Another key element for success, as Arti explains, will be understanding the current landscape that the wellbeing strategy is rolled out on. For her, understanding what benefits and rewards are in place at the moment, and what workers want, will be key. This appears to make sense too. In fact, the Employee Benefit Research Institution, as was reported on by Black Hawk Network, found a correlation between a benefits package and job satisfaction – which could also point towards the importance of linking the wellbeing strategy. This is further supported by a Your Well Space article which explained that staff who benefit from workplace reward schemes feel valued at work, are less likely to suffer from mental health challenges, take more exercise and can be more engaged on the whole. With this in mind, it seems that many of the elements Arti proposes within the wellbeing strategy look set to be the right tack to take.

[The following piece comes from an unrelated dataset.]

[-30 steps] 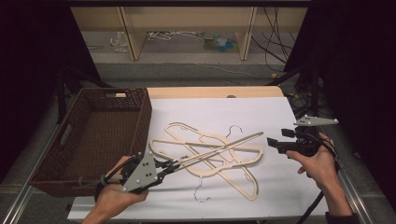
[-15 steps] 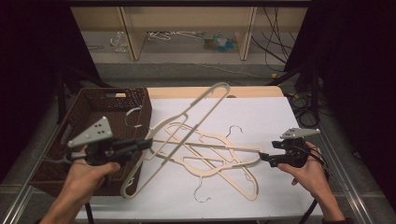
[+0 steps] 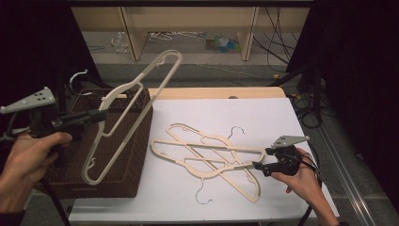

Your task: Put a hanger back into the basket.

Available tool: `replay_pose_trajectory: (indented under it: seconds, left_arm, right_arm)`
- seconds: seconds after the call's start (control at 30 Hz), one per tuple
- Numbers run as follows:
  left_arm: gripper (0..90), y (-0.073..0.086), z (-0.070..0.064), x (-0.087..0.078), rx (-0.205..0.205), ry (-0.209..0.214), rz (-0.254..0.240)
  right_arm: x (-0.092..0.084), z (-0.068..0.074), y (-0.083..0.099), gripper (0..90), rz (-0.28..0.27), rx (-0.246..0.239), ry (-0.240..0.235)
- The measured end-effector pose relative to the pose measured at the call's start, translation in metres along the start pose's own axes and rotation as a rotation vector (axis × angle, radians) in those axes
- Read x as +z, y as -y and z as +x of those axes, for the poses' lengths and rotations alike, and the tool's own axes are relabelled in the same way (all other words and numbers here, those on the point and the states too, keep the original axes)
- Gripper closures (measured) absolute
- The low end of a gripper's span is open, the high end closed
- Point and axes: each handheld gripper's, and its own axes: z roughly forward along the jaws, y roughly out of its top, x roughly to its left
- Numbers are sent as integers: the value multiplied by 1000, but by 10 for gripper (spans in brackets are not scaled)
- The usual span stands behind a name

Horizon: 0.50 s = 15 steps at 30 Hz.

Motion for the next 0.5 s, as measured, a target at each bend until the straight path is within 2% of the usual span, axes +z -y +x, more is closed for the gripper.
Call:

While Arti may have only been in her role a couple of months, she has already spent some time out in the field getting to understand Ocado’s workforce so any wellbeing strategy she does roll out will be successful. It’s a core part of the ethos that underpins the direction Ocado want to take. When asked what staff wellbeing means to her, she explains that from an Ocado perspective, it’s important because, “at the heart of everything that we do is our people”. It therefore makes sense that Ocado gets to grips on what people want.
This can be seen in how she views work at the business, adding: “20 years ago it [Ocado] started as a start-up and it has grown dramatically over the last five or six years. But what hasn’t changed is this culture of really caring about each other and being this family. So, from a wellbeing perspective, it’s important because there’s this element of just wanting to take care of each other and be in it together which is what our values kind of say. And so, I think that’s an element of why wellbeing takes such a big stance or is such a value and level of importance in the business.”